**Exercise directions**
Could you print exactly the lines of the listing below, starting at the line that has "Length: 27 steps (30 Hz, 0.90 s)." and ending at the line that has "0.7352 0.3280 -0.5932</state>", and only those lines?

**Information provided**
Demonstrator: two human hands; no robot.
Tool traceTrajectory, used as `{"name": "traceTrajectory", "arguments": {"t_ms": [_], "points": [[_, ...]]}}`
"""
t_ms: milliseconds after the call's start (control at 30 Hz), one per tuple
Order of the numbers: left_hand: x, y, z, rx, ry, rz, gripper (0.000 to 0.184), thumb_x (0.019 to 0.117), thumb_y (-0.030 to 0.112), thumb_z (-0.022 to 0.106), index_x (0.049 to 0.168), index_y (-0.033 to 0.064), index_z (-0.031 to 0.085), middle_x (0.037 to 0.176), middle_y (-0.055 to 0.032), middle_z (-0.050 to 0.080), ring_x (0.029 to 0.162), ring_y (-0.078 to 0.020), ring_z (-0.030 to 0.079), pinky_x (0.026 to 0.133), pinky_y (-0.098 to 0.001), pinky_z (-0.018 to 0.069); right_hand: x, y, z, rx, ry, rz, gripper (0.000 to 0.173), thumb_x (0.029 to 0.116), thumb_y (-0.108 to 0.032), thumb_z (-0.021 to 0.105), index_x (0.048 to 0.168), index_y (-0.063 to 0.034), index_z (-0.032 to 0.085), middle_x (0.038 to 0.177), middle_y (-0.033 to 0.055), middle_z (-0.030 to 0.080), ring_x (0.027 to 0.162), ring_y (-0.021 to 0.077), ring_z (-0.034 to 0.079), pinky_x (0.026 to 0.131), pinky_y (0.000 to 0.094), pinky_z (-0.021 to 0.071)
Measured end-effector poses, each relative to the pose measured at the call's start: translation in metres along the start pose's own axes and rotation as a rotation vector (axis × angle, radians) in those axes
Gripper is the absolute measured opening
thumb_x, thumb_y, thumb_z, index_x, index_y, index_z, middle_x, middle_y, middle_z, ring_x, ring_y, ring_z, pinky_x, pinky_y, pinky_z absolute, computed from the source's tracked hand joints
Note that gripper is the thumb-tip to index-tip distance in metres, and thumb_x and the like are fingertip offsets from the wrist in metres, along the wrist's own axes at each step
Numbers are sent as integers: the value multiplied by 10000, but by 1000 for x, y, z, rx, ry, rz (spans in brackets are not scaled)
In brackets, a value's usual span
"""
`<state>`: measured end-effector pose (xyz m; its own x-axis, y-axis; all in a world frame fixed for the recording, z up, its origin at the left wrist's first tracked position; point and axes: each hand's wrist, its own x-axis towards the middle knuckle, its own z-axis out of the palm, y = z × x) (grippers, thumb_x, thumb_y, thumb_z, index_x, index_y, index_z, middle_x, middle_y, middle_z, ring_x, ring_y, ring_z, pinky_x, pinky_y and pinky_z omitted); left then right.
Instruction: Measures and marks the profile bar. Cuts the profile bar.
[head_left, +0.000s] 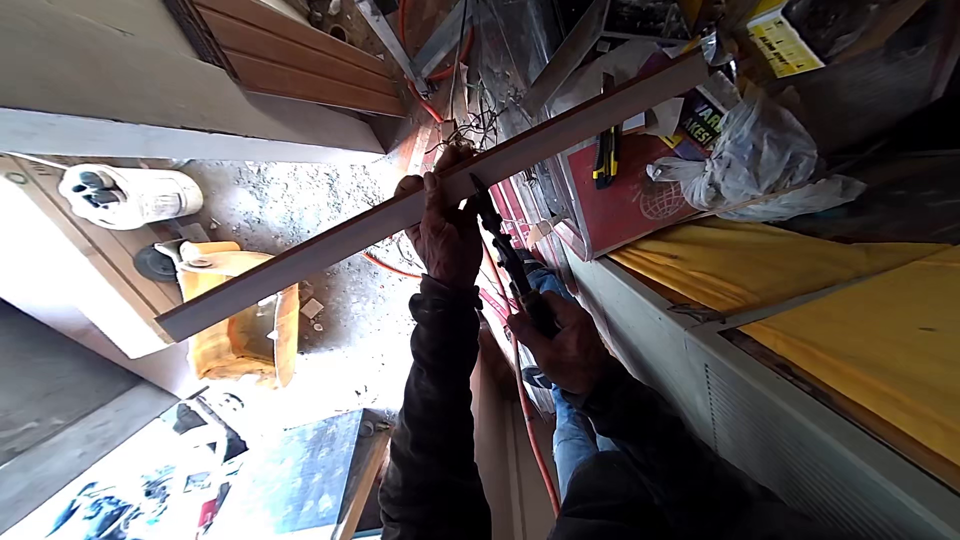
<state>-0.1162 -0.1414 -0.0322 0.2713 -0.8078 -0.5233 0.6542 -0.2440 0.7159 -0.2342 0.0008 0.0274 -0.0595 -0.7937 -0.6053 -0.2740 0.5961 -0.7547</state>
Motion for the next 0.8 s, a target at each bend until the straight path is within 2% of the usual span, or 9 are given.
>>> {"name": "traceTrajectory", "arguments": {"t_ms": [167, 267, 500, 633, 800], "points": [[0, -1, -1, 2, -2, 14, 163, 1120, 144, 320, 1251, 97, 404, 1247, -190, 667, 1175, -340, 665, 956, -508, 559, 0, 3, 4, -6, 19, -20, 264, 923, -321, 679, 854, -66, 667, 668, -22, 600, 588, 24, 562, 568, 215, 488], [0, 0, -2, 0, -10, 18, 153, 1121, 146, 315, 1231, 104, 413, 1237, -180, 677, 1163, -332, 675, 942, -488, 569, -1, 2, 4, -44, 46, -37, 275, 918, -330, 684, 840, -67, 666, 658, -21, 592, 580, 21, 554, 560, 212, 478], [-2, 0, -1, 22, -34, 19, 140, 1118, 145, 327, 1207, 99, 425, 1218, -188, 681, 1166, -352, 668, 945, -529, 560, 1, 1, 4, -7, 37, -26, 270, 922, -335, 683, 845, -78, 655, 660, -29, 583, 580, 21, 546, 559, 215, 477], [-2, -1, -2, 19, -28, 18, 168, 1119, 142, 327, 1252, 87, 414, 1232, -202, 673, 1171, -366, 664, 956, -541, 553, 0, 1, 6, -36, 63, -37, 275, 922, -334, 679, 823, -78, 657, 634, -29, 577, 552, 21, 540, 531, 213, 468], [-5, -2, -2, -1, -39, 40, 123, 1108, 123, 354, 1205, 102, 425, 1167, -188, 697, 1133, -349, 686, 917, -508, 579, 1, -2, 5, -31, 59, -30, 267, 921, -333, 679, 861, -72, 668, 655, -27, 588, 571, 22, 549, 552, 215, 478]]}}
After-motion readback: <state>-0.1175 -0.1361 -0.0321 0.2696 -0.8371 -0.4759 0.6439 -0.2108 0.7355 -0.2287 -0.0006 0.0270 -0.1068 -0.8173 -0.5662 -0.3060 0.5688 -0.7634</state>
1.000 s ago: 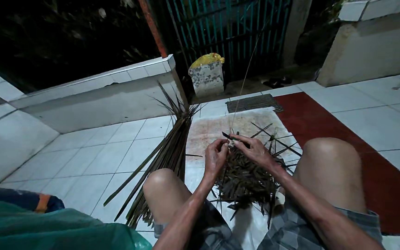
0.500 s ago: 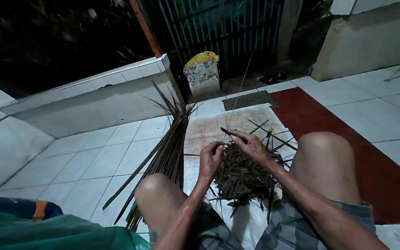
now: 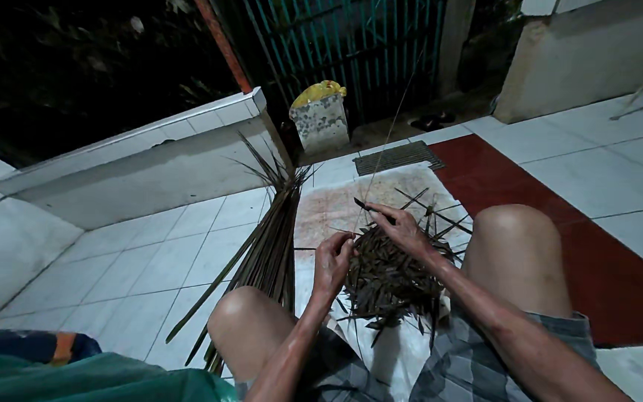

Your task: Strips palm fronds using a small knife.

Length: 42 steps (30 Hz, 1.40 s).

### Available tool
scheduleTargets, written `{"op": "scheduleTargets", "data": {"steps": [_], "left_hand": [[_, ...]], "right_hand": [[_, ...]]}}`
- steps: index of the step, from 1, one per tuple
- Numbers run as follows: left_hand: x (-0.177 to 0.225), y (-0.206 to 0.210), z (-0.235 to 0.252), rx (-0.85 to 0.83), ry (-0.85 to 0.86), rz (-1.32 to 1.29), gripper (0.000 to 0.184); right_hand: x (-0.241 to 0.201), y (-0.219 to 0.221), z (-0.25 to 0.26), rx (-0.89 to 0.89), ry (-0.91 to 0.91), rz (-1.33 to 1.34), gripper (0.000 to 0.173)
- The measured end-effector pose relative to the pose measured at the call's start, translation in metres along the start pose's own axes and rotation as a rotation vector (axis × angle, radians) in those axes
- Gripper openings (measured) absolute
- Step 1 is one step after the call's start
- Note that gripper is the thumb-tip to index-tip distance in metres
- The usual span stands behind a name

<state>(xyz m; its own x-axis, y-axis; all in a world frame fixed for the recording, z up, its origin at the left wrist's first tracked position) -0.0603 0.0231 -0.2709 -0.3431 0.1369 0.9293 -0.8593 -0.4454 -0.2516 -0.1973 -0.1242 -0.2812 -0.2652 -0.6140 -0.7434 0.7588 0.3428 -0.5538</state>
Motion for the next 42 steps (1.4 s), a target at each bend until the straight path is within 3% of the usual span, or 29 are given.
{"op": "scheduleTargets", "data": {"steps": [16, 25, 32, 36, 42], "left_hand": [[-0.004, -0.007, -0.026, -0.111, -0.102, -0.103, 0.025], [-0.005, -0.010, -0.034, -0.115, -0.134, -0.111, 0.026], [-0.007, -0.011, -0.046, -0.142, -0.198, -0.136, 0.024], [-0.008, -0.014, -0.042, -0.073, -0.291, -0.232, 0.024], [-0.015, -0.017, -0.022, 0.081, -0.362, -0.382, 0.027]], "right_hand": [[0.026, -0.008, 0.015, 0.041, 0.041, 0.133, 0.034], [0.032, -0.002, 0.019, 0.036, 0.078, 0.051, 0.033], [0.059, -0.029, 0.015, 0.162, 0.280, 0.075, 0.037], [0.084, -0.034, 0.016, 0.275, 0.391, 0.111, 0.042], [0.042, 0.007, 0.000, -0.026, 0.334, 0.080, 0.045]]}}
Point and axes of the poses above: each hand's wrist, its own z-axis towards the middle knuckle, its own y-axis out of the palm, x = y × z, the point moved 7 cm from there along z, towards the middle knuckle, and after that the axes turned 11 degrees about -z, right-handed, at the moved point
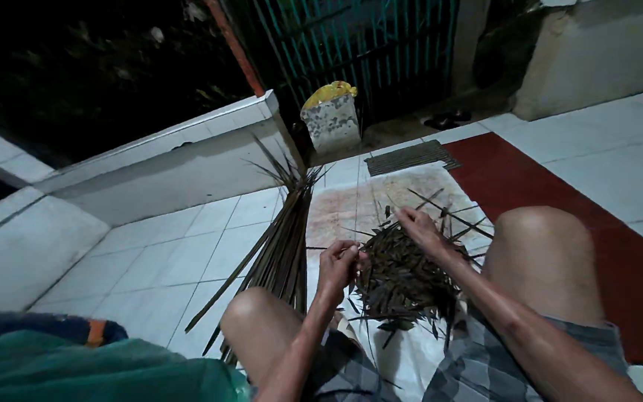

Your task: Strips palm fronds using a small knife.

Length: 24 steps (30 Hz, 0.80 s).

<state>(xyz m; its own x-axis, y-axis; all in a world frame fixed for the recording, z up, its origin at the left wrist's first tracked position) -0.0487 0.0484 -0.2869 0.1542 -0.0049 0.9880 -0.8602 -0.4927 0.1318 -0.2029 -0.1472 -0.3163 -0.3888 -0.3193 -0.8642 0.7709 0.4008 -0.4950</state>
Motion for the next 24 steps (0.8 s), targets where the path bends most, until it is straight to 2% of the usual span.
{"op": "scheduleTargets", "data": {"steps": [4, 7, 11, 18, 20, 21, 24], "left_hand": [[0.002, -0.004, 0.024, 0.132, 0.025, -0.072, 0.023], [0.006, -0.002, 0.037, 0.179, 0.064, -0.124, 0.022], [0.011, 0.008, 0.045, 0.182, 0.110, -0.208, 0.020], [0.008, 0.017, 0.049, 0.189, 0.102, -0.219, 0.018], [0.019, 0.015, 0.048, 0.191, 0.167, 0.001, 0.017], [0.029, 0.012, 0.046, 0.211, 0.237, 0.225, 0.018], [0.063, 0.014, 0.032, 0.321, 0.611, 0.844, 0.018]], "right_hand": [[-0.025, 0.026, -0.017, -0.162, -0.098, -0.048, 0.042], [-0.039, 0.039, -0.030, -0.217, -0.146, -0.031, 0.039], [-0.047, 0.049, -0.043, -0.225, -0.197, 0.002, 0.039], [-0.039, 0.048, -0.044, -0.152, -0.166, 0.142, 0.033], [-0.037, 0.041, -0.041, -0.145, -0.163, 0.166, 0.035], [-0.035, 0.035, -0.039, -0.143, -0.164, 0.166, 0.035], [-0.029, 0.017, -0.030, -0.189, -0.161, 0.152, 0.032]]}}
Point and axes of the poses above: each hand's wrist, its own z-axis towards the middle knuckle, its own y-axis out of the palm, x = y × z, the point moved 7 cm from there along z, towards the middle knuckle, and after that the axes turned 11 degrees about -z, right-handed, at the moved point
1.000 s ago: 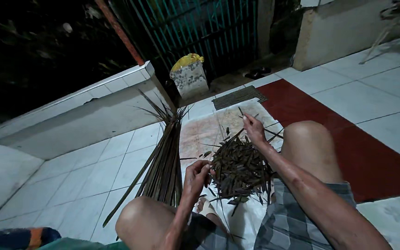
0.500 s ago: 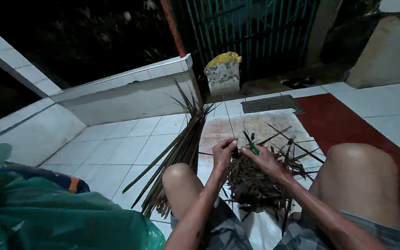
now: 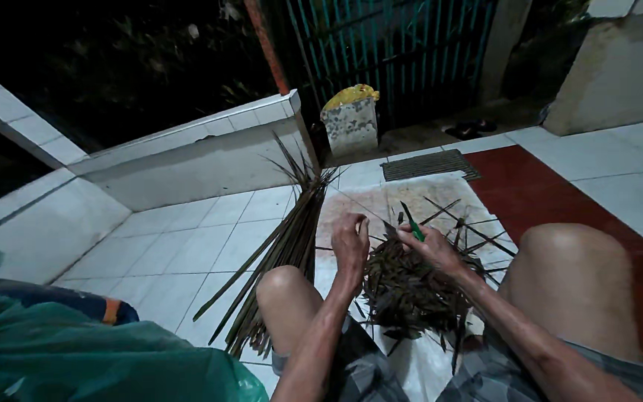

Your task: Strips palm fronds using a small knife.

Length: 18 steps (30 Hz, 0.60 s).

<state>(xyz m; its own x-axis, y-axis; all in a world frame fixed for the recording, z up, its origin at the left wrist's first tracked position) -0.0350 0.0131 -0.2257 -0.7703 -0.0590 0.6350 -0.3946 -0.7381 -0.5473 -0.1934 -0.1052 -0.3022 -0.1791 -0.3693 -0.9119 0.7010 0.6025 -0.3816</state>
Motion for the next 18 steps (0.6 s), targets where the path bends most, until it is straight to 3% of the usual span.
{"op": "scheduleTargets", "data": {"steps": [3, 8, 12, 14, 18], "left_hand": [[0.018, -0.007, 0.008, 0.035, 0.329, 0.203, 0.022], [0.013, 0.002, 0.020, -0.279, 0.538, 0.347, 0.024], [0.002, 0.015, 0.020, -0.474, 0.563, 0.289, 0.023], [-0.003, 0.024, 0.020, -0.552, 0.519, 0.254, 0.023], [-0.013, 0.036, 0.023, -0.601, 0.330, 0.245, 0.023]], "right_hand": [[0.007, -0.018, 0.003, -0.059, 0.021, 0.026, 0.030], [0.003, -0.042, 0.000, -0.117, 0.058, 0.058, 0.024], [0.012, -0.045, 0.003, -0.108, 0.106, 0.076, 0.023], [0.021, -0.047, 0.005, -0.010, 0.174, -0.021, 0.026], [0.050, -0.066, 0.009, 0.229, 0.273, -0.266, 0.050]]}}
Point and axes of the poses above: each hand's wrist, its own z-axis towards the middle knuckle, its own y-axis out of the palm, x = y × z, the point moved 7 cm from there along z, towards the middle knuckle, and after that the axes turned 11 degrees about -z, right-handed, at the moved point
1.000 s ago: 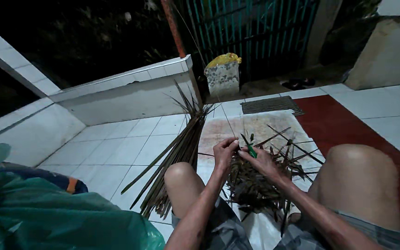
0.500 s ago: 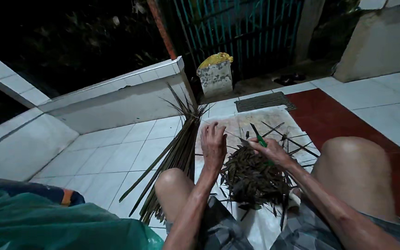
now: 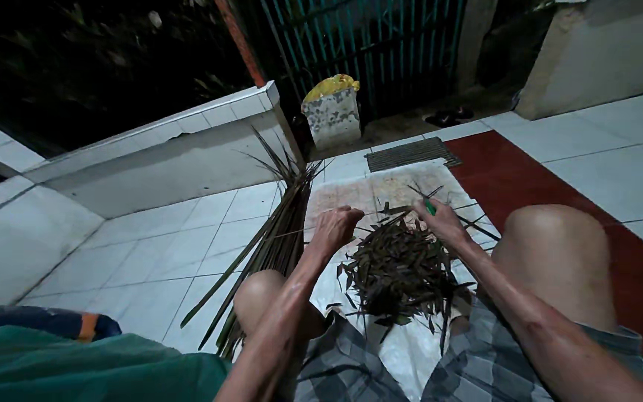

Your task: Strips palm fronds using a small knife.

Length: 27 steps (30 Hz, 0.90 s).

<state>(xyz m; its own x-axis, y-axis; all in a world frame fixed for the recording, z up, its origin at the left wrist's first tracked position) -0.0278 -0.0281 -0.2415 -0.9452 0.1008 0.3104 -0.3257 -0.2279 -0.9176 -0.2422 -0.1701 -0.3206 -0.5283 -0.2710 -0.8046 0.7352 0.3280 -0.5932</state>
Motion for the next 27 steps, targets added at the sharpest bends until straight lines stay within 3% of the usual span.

**Your response**
Length: 27 steps (30 Hz, 0.90 s).

<state>(xyz m; its own x-axis, y-axis; all in a world frame fixed for the recording, z up, its origin at the left wrist's first tracked position) -0.0278 -0.0281 -0.2415 -0.9452 0.1008 0.3104 -0.3257 -0.2279 -0.9176 -0.2422 -0.1701 -0.3206 -0.5283 -0.2710 -0.8046 0.7352 0.3280 -0.5932</state>

Here the output is complete.